[Data records]
▽

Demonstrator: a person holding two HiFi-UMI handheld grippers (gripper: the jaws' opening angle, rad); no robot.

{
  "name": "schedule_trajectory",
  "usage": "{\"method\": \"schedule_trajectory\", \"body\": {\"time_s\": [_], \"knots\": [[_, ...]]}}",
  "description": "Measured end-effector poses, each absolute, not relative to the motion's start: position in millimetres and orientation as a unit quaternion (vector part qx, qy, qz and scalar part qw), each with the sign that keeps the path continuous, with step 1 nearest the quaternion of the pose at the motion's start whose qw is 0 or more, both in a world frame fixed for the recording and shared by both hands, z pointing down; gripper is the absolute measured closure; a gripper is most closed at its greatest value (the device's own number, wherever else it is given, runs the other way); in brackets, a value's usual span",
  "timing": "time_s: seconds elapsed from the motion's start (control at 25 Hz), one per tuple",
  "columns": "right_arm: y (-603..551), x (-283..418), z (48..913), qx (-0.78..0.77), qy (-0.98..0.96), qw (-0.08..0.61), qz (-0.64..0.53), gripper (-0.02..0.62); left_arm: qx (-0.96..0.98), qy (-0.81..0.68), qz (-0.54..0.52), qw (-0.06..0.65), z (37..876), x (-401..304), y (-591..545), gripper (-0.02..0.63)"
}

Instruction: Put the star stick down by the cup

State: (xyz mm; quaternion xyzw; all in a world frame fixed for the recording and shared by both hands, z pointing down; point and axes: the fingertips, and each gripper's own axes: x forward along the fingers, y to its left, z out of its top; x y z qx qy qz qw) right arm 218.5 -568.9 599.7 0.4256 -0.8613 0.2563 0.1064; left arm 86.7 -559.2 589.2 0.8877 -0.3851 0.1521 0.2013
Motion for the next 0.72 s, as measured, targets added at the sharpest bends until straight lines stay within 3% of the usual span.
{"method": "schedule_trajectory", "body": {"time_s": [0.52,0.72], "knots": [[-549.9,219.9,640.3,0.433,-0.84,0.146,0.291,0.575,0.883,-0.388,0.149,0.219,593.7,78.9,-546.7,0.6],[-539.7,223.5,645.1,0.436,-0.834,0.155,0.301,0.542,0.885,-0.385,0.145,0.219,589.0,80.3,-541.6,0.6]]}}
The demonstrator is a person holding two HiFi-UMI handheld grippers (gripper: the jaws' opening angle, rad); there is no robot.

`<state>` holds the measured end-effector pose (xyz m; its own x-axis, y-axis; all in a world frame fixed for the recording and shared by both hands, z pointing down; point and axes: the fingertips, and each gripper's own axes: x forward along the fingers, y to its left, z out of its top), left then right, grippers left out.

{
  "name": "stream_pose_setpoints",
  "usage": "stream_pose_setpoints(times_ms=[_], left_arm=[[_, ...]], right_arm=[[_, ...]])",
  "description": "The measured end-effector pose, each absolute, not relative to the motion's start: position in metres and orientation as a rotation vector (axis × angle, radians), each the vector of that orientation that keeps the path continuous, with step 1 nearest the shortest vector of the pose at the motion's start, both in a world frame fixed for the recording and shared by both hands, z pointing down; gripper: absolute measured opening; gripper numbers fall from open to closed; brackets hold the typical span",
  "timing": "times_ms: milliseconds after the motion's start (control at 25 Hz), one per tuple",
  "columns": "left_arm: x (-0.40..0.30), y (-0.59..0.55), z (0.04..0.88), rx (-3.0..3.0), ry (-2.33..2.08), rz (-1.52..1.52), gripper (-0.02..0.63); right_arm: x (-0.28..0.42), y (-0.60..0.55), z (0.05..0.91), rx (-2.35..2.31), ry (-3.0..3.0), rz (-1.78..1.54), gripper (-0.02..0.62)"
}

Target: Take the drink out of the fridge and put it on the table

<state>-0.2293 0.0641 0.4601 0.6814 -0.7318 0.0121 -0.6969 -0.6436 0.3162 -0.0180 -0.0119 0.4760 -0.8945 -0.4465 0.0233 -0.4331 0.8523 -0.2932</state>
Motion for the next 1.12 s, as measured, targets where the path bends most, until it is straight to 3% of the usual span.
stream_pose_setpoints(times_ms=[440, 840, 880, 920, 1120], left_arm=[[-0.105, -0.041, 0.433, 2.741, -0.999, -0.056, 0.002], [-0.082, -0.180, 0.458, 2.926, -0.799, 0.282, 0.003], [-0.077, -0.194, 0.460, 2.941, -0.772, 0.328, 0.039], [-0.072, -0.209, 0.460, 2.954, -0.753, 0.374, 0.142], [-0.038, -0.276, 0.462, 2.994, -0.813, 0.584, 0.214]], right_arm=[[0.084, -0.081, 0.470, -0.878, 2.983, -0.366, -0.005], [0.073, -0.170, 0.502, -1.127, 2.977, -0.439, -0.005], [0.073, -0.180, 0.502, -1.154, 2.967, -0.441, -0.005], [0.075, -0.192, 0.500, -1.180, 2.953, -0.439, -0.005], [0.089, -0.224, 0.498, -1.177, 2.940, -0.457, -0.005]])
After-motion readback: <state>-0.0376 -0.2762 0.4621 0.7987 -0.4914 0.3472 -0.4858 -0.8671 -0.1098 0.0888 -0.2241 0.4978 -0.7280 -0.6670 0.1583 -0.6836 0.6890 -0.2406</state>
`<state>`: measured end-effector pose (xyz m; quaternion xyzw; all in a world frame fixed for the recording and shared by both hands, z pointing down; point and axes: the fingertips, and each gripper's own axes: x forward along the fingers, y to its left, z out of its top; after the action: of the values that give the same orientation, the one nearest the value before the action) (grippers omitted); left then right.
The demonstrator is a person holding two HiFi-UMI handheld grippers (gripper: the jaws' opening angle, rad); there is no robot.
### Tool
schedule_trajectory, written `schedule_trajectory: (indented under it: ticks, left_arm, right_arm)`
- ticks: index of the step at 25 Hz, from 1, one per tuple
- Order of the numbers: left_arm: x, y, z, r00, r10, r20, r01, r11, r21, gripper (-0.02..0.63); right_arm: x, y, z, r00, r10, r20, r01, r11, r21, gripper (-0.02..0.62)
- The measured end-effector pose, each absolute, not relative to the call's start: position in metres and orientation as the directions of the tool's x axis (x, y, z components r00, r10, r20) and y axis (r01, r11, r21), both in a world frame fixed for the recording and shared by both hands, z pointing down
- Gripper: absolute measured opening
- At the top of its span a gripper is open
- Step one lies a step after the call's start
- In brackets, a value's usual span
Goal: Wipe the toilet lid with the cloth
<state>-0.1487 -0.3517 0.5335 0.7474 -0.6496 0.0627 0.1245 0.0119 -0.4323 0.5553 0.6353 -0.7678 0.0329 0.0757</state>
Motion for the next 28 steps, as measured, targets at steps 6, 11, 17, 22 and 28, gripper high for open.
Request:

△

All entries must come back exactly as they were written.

Result for this exercise:
Demonstrator: a person holding two HiFi-UMI handheld grippers (gripper: the jaws' opening angle, rad); no robot.

{
  "name": "schedule_trajectory",
  "usage": "{\"method\": \"schedule_trajectory\", \"body\": {\"time_s\": [_], \"knots\": [[_, ...]]}}",
  "description": "Measured end-effector poses, each absolute, not relative to the motion's start: position in millimetres and orientation as a unit quaternion (vector part qx, qy, qz and scalar part qw), each with the sign that keeps the path continuous, with step 1 nearest the quaternion of the pose at the motion's start whose qw is 0 or more, both in a world frame fixed for the recording and shared by both hands, z pointing down; gripper is the absolute measured closure; a gripper is most closed at its greatest value (the device's own number, wherever else it is given, runs the other way); in brackets, a value's usual span",
  "timing": "time_s: seconds elapsed from the motion's start (control at 25 Hz), one per tuple",
  "columns": "right_arm: y (-603..551), x (-283..418), z (48..913), qx (-0.78..0.77), qy (-0.98..0.96), qw (-0.08..0.61), qz (-0.64..0.53), gripper (-0.02..0.62); left_arm: qx (-0.96..0.98), qy (-0.81..0.68), qz (-0.54..0.52), qw (-0.06..0.65), z (37..876), x (-401..304), y (-591..545), gripper (-0.02..0.63)"
}

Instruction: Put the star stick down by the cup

State: (xyz mm; quaternion xyzw; all in a world frame fixed for the recording and shared by both hands, z pointing down; point and axes: the fingertips, and each gripper's own axes: x forward along the fingers, y to its left, z out of its top; x y z qx qy qz qw) right arm 218.5 -568.9 599.7 0.4256 -0.8613 0.2563 0.1064; left arm 86.7 -559.2 589.2 0.8877 -0.3851 0.1521 0.2013
Motion for the next 0.72 s, as measured, targets added at the sharpest bends until straight lines stay within 3% of the usual span.
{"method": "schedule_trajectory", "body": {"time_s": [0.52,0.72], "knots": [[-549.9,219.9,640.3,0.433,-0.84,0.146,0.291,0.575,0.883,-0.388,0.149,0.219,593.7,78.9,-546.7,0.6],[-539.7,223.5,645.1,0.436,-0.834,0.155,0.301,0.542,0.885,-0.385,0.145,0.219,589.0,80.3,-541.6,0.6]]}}
The demonstrator is a person holding two HiFi-UMI handheld grippers (gripper: the jaws' opening angle, rad); there is no robot.

`<state>` holds the measured end-effector pose (xyz m; its own x-axis, y-axis; all in a world frame fixed for the recording and shared by both hands, z pointing down; point and axes: the fingertips, and each gripper's own axes: x forward along the fingers, y to its left, z out of its top), left then right, grippers left out.

{
  "name": "stream_pose_setpoints",
  "usage": "stream_pose_setpoints(times_ms=[_], left_arm=[[_, ...]], right_arm=[[_, ...]])",
  "description": "The measured end-effector pose, each absolute, not relative to the motion's start: position in metres and orientation as a rotation vector (axis × angle, radians), each the vector of that orientation that keeps the path continuous, with step 1 nearest the shortest vector of the pose at the motion's start, both in a world frame fixed for the recording and shared by both hands, z pointing down; gripper: absolute measured opening; gripper numbers fall from open to closed; brackets hold the typical span",
  "timing": "times_ms: milliseconds after the motion's start (control at 25 Hz), one per tuple",
  "columns": "left_arm: x (-0.40..0.30), y (-0.59..0.55), z (0.04..0.88), rx (-3.0..3.0), ry (-2.33..2.08), rz (-1.52..1.52), gripper (-0.02..0.63); right_arm: x (-0.28..0.42), y (-0.60..0.55), z (0.05..0.91), rx (-2.35..2.31), ry (-3.0..3.0), rz (-1.78..1.54), gripper (-0.02..0.62)"
}

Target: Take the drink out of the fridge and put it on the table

<state>-0.2293 0.0641 0.4601 0.6814 -0.7318 0.0121 -0.6969 -0.6436 0.3162 -0.0180 -0.0119 0.4760 -0.8945 -0.4465 0.0233 -0.4331 0.8523 -0.2932</state>
Motion for the next 1.12 s, as measured, targets where the path bends most, until it is straight to 3% of the usual span.
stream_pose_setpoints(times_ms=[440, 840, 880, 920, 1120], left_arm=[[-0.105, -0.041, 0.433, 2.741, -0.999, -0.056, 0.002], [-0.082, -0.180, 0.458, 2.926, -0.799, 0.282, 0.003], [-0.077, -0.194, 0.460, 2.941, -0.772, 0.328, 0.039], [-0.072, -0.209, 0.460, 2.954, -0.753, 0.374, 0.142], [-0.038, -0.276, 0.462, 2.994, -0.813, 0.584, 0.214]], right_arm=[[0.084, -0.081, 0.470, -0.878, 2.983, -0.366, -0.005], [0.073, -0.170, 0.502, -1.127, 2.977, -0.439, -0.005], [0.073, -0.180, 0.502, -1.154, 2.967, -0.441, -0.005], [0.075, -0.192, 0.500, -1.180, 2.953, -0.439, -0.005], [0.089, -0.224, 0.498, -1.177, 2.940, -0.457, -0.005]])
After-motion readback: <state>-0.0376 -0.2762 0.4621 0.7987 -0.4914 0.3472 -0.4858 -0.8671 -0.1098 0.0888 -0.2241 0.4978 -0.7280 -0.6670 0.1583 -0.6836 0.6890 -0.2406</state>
`<state>`: measured end-effector pose (xyz m; quaternion xyzw; all in a world frame fixed for the recording and shared by both hands, z pointing down; point and axes: the fingertips, and each gripper's own axes: x forward along the fingers, y to its left, z out of its top; after the action: of the values that give the same orientation, the one nearest the value before the action) (grippers omitted); left then right.
The demonstrator is a person holding two HiFi-UMI handheld grippers (gripper: the jaws' opening angle, rad); there is no robot.
### Tool
schedule_trajectory, written `schedule_trajectory: (indented under it: ticks, left_arm, right_arm)`
- ticks: index of the step at 25 Hz, from 1, one per tuple
- Order of the numbers: left_arm: x, y, z, r00, r10, r20, r01, r11, r21, gripper (-0.02..0.63); right_arm: x, y, z, r00, r10, r20, r01, r11, r21, gripper (-0.02..0.62)
- The measured end-effector pose, each absolute, not relative to the call's start: position in metres and orientation as the directions of the tool's x axis (x, y, z components r00, r10, r20) and y axis (r01, r11, r21), both in a world frame fixed for the recording and shared by both hands, z pointing down
- Gripper: absolute measured opening
- At the top of its span a gripper is open
- Step one lies a step after the call's start
- In brackets, a value's usual span
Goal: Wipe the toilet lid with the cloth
<state>-0.1487 -0.3517 0.5335 0.7474 -0.6496 0.0627 0.1245 0.0119 -0.4323 0.5553 0.6353 -0.7678 0.0329 0.0757</state>
Motion for the next 28 steps, as measured, targets at steps 6, 11, 17, 22 and 28, gripper high for open.
Request:

The output given is complete.